#### Problem to solve:
The word "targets" marks the lines you need; copy each of them from the data.

#### Data for the task:
++++++++++
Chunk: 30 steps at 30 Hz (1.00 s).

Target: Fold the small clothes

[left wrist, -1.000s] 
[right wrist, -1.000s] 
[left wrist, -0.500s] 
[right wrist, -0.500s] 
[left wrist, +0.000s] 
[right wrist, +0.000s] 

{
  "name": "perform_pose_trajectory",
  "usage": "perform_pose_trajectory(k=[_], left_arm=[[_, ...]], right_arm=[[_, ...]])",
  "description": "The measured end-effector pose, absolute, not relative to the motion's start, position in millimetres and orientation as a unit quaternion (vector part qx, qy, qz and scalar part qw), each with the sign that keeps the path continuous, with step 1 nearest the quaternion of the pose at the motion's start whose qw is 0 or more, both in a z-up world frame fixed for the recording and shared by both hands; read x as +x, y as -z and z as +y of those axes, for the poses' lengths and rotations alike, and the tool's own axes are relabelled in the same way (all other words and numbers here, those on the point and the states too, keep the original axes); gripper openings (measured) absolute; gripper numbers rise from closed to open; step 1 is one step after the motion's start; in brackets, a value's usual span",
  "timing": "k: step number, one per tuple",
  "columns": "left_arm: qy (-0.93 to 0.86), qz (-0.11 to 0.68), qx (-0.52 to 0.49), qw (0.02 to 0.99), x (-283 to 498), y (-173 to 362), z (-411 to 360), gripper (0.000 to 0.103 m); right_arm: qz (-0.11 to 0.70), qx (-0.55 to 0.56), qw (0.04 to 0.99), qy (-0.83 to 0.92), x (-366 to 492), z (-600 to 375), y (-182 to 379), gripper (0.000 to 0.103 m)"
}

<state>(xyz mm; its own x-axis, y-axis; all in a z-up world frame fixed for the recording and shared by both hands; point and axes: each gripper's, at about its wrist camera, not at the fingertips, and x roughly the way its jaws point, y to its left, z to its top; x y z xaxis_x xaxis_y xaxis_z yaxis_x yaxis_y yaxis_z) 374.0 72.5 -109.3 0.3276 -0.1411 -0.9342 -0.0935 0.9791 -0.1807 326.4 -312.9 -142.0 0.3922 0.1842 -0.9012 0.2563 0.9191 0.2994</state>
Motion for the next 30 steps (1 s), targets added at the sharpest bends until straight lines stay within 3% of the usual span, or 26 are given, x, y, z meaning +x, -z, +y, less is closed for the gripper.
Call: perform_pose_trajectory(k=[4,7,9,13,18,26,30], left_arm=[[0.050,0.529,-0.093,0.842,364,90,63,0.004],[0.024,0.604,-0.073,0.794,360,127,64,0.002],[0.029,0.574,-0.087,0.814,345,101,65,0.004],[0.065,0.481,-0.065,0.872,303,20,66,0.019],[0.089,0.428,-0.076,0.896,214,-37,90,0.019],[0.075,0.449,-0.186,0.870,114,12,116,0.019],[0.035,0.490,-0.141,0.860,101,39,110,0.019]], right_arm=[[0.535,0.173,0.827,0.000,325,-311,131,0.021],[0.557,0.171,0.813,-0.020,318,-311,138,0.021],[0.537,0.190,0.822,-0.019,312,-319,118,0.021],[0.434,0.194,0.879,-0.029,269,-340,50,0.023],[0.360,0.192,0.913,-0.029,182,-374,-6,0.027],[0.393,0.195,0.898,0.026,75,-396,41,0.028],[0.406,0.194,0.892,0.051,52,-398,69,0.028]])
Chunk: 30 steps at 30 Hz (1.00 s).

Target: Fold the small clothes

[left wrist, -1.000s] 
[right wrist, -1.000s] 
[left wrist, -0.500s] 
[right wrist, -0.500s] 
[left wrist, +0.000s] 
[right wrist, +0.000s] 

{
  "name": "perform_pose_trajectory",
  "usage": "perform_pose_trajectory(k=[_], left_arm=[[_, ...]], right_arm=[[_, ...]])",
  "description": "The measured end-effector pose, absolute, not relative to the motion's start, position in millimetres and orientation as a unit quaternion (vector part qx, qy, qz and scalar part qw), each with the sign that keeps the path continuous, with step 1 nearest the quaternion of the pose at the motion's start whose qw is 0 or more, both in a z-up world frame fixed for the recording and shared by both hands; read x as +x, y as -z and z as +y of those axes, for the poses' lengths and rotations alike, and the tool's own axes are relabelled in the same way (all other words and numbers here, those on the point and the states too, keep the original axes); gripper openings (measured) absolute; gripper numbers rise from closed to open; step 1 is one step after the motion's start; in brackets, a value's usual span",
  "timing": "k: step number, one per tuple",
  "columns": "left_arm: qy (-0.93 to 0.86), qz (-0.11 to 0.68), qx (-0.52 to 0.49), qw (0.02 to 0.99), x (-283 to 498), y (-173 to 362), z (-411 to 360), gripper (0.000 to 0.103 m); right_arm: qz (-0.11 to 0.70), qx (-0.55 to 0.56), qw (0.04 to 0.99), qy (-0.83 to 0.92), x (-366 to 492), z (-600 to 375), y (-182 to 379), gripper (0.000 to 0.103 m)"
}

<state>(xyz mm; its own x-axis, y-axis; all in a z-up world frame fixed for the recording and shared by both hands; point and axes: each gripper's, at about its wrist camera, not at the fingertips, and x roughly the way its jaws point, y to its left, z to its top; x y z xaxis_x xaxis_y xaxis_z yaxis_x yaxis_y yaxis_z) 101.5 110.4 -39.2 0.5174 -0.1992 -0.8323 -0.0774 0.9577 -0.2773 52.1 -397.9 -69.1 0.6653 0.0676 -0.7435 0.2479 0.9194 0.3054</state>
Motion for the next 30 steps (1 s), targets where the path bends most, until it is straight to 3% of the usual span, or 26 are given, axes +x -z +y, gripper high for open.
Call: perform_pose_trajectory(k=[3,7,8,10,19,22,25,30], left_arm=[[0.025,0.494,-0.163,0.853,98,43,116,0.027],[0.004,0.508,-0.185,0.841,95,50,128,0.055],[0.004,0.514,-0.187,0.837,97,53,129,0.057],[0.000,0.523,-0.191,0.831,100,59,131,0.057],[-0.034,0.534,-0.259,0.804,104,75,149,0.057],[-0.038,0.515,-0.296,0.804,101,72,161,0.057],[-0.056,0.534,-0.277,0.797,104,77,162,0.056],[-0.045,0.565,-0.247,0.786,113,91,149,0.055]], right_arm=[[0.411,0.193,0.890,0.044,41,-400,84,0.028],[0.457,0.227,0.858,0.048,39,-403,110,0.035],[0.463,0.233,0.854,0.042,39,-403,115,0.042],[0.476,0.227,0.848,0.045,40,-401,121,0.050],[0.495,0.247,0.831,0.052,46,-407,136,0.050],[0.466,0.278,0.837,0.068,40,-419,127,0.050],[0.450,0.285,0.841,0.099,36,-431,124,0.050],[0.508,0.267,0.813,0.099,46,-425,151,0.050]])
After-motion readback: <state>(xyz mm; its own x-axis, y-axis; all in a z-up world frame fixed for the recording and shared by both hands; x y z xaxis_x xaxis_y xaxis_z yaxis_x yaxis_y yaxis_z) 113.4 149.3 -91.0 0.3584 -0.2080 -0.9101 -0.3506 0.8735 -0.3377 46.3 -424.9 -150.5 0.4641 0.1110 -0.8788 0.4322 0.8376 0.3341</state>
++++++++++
#### Answer area:
Motion for the next 30 steps (1 s), targets added at the sharpest bends until straight lines stay within 3% of the usual span, or 26 are given, x, y, z meaning +x, -z, +y, less is closed for the gripper.
Motion for the next 30 steps (1 s), targets where the path bends most, until it is straight to 3% of the usual span, or 26 are given, axes +x -z +y, gripper high for open.

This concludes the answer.